Open tomaka opened 2 years ago

tomaka commented 2 years ago

Many design choices in smoldot are based upon the assumption that the list of non-finalized blocks is not very large.

This is normally the case. Blocks are verified before they enter the list. And Substrate has a mechanism that slows down block production if finality stops working.

However there's a problem in smoldot: it detects finality by waiting for the nodes it is connected to to send a finality proof. If nodes don't send this message, then the list of non-finalized blocks will get progressively larger.

In practice, nodes, in order to limit their bandwidth usage, only randomly send this message at each block height. This means that there is realistically a chance for this message to not arrive for maximum 2/3 blocks in a row. However, there are two situations that are problematic:

tomaka commented 2 years ago

Many design choices in smoldot are based upon the assumption that the list of non-finalized blocks is not very large.

To clarify this sentence: if everything is coded properly (the APIs certainly are, but there might be implementation bugs), the memory usage of a smoldot chain is capped at aN + b where a and b are compile-time constants, and N is the current number of non-finalized blocks that are currently floating around the network of the chain.
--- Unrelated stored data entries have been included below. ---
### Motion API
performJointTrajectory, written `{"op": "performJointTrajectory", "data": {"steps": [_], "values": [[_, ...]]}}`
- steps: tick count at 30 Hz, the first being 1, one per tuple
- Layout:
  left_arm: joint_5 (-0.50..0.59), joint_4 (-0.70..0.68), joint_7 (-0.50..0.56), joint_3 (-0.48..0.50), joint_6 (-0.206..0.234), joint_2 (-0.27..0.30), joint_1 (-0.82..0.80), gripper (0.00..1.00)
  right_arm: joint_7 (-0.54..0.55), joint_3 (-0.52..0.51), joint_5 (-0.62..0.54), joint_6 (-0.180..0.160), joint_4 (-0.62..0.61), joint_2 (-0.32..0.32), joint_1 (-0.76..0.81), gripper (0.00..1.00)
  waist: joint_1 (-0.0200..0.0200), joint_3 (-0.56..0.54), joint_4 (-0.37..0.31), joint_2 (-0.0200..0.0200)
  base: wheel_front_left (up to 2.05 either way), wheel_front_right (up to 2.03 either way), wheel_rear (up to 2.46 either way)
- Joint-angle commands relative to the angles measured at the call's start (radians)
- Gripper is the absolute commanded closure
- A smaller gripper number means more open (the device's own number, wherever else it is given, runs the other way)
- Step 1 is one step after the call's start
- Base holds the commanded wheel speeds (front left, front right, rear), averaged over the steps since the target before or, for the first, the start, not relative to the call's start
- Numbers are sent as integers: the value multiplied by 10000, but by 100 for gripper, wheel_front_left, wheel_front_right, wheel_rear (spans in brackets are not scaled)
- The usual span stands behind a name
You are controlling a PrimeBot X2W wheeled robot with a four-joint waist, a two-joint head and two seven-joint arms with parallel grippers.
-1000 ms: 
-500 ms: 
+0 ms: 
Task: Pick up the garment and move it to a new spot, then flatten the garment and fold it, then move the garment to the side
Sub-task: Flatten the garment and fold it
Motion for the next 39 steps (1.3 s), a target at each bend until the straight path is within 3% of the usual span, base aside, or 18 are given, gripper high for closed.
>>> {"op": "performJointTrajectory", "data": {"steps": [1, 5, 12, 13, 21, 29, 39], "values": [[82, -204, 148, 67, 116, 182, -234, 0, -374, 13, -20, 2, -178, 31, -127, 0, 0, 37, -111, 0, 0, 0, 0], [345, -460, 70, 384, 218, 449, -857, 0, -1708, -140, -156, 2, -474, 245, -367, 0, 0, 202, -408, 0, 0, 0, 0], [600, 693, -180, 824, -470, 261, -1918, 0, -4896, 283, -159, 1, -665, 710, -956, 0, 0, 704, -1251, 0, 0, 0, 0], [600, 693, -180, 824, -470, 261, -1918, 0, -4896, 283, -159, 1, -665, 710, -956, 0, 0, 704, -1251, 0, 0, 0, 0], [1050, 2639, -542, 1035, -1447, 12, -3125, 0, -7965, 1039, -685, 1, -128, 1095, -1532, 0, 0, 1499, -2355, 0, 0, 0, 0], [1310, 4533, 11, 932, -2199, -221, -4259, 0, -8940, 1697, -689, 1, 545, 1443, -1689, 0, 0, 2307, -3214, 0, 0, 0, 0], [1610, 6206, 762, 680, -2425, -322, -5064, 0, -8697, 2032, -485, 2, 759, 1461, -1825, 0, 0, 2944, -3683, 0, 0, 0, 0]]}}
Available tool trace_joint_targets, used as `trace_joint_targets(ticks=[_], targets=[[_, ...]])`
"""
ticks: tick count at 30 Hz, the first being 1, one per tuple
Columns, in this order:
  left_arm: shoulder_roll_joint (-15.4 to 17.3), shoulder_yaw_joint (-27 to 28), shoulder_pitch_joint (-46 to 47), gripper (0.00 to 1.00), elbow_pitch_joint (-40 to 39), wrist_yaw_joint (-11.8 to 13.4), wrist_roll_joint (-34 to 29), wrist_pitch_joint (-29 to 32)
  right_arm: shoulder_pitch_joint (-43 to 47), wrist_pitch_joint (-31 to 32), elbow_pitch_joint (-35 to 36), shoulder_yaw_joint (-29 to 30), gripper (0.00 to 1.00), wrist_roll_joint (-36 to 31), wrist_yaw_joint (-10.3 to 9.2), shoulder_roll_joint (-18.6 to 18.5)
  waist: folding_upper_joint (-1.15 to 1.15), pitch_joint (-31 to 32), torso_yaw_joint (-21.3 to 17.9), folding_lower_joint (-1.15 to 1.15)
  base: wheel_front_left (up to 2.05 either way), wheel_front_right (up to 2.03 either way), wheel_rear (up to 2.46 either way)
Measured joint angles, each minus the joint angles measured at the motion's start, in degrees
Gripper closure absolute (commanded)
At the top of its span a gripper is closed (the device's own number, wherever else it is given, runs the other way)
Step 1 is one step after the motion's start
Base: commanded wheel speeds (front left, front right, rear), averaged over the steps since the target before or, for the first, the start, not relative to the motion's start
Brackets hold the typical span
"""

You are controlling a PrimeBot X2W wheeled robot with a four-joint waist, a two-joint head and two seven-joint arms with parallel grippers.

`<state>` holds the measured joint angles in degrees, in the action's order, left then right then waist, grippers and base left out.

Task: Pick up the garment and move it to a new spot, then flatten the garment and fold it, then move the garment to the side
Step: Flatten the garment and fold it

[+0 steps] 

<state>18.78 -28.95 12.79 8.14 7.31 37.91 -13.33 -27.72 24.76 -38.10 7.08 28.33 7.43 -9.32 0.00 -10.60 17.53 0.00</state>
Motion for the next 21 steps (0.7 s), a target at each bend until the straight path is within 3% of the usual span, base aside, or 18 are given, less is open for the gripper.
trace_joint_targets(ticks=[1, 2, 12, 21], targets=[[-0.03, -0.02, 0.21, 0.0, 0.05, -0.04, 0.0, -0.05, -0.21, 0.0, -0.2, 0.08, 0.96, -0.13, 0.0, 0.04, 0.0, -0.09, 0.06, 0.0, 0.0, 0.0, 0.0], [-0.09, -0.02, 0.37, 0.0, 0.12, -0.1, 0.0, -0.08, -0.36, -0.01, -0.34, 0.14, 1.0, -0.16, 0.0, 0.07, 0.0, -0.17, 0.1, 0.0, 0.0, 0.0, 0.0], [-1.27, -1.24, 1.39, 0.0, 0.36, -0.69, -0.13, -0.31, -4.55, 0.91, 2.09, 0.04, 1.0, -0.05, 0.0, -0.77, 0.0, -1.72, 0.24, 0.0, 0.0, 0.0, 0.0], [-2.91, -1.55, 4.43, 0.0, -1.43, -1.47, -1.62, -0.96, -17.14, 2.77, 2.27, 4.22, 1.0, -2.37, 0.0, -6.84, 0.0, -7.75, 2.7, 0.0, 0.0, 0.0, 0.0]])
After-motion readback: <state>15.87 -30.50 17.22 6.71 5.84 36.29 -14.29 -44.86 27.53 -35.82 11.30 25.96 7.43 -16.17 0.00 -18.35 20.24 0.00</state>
If we allow N to grow very large, then the memory usage is no longer capped. Importantly, it doesn't mean that the memory usage will explode, just that it is no longer capped. However, this means that an attacker could potentially find ways to make smoldot consume a lot of memory and crash due to OOM.

It is also for this reason that smoldot doesn't support "no consensus mechanism". If anyone is allowed to generate blocks, then N is effectively unbounded.

tomaka commented 1 year ago

Maybe a simple work-around is to introduce, in smoldot, a maximum gap between the finalized and new block. If a block needs to be verified and it is too far away from the finalized block, then we don't verify it yet. There is already a queue of non-verifiable-yet blocks that is designed to be DoS-resilient, and we could simply leave the block in that queue.

This maximum gap could be very large, for example 200000 blocks (~ two weeks, should be roughly ~500 MiB or so), so that it is normally never reached in practice.